Smd proposes to write a preprocessor which normalize the  prefixes….

I though it is a complete solution, but it is not.

 

There is even net.sf.saxon.om.PrefixNormalizer in the Saxon distribution, but the code is not complete (it doesn’t handle attributes with prefixes).

I wonder why it is not completed, but after writing a complete one I realized that it doesn’t solve the problem completely.

 

Even assuming that prefixes for all namespaces are unique it doesn’t solve the problem with element/attribute values.

If the element/attribute value is a QName, it is a problem.

 

 For example:

 

<n0:a xmlns:n0="uri1">

            <n1:b xmlns:n1="uri1">n1:someLocalName</n1:b>

</n0:a>

 

After normalization looks like:

 

<n0:a xmlns:n0="uri1">

            <n0:b>n1:someLocalName</n0:b>

</n0:a>

 

When XML Schema for the xml says that the b element is “string” – both xmls are valid.

If the b element is described as “QName” – the normalized xml is not valid.

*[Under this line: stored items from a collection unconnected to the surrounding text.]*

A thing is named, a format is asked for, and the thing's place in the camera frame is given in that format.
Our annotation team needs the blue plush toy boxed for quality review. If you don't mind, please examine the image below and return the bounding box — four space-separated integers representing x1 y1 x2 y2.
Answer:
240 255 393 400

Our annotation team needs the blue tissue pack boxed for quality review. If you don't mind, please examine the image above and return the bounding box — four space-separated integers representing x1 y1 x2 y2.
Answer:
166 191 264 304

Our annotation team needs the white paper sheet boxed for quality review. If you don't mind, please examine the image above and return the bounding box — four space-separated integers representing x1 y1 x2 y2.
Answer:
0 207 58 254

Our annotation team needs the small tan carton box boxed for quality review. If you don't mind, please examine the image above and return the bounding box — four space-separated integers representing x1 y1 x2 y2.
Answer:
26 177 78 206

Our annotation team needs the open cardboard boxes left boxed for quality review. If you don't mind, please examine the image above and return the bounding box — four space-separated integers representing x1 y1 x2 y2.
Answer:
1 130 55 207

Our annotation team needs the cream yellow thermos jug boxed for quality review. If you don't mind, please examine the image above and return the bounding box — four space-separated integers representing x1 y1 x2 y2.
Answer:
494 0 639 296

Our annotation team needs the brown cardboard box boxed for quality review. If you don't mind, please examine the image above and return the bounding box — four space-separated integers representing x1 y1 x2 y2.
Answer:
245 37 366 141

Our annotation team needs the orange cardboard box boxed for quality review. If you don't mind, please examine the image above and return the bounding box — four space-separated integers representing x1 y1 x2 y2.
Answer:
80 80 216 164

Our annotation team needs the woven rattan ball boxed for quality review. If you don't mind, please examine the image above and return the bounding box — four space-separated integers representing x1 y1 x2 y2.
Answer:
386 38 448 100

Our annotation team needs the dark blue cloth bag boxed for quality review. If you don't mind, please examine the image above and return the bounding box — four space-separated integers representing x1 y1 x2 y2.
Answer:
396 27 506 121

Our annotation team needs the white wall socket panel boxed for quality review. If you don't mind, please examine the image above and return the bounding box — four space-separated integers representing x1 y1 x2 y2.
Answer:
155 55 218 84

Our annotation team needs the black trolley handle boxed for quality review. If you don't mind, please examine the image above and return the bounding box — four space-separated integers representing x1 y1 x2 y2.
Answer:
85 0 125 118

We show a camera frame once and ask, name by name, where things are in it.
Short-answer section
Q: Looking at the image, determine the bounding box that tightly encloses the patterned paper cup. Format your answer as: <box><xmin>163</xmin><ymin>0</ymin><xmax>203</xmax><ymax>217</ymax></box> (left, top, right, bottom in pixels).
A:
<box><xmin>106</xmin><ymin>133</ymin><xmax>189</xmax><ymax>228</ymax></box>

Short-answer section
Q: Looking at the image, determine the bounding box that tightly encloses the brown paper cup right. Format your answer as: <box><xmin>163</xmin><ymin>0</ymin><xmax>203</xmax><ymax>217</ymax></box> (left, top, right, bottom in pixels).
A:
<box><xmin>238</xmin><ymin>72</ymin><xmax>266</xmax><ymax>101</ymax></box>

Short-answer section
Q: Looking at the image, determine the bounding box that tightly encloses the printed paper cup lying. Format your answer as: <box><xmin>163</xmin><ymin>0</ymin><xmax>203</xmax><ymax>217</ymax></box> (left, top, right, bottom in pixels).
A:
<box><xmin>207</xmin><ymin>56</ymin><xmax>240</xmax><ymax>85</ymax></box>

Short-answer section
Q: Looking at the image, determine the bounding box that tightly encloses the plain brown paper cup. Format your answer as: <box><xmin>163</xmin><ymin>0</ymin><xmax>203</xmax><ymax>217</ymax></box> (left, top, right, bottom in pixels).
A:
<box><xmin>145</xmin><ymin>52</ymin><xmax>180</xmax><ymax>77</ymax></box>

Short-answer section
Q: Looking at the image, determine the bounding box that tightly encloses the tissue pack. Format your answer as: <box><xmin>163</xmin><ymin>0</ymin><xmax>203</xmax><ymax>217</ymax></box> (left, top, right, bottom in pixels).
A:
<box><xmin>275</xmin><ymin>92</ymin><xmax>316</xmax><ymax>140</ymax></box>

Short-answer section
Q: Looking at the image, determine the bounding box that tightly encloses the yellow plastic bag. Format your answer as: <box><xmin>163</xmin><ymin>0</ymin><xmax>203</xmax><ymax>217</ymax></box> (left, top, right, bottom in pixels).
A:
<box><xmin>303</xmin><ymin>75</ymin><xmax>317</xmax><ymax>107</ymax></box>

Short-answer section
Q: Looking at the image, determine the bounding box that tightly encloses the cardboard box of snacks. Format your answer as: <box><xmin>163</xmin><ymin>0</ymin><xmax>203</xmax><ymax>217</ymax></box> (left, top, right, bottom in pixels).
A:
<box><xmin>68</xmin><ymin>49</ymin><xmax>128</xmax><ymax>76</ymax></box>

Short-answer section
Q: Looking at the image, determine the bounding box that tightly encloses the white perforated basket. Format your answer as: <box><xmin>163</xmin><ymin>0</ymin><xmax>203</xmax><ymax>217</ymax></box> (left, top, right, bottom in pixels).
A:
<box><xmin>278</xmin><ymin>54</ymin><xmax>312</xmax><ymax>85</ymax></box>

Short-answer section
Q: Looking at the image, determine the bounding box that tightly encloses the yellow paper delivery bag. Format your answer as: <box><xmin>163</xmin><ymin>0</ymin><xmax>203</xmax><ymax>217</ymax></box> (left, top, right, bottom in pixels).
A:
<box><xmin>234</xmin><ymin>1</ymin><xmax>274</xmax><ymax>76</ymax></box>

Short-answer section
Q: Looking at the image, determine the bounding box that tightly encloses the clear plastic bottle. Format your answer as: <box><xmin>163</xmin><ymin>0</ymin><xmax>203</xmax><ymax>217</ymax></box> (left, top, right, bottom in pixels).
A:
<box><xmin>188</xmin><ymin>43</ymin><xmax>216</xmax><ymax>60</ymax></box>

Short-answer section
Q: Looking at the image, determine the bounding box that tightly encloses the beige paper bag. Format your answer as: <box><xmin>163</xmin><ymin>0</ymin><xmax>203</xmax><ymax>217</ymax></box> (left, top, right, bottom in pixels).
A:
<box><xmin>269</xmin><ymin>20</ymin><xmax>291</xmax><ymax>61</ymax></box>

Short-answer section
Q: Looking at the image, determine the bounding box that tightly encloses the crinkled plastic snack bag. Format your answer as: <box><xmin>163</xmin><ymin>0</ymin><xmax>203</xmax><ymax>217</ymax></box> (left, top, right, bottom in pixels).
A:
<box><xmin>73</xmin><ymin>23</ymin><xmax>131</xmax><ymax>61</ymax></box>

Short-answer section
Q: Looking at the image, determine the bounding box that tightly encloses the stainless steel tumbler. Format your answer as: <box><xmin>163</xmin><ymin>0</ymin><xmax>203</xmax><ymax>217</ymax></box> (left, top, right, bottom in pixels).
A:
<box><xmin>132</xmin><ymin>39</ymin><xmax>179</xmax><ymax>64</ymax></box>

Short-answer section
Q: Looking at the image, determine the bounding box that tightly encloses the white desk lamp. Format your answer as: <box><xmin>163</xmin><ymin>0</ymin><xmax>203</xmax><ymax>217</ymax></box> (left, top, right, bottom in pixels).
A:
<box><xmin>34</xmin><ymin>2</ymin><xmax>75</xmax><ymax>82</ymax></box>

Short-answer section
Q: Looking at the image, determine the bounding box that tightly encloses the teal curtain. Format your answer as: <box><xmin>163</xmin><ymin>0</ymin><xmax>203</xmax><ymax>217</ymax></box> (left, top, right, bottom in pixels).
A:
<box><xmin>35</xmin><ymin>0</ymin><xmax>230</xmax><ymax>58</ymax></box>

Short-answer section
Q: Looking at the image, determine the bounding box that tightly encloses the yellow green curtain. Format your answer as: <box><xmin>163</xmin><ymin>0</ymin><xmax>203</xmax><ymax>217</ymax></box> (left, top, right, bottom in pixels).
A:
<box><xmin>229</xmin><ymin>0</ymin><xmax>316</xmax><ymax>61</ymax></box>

An approach to change the values is not a solution, because the value which looks like a QName may be a string which shouldn’t be changed.

 

 

 

The reason of this mail is to prove that:

-          It must be fixed, because it is dangerous

-          The only solution is to fix the issue in Saxon by:

a) Making NamePool non global.

Currently there is one NamePool per Saxon Configuration, maybe there should be as many NamePools as Controllers.

b) Rewrite NamePool so that it uses “long” for addresses or consider Map representation instead of matrix.

 

 

--

Regards,

Mateusz Nowakowski

 

From: Michael Kay [mailto:mike@saxonica.com]
Sent: Tuesday, August 09, 2011 10:37 AM
To: Scott Robey
Cc: saxon-help@lists.sourceforge.net
Subject: Re: [saxon] Saxon HE ArrayIndexOutOfBoundsException: -32768 in NamePool.allocateCodeForPrefix(NamePool.java:483)

 

As it happens the limit on the number of namespace prefixes has gone in the 9.4 development branch, though there's still a limit of 32K namespace URIs and a limit of 1K prefixes per URI.

It would be nice to have limits that are sufficiently high that no-one will ever reach them, but I'm afraid I've decided several times over the years that redesigning the name pool for the benefit of this one rogue application really can't be justified.

I vaguely recall writing an XMLFilter on one occasion to normalize the namespace prefixes, but I can't lay my hands on it now.

Using a static TransformerFactory itself seems a poor design choice.

Sorry for the inconvenience!

Michael Kay
Saxonica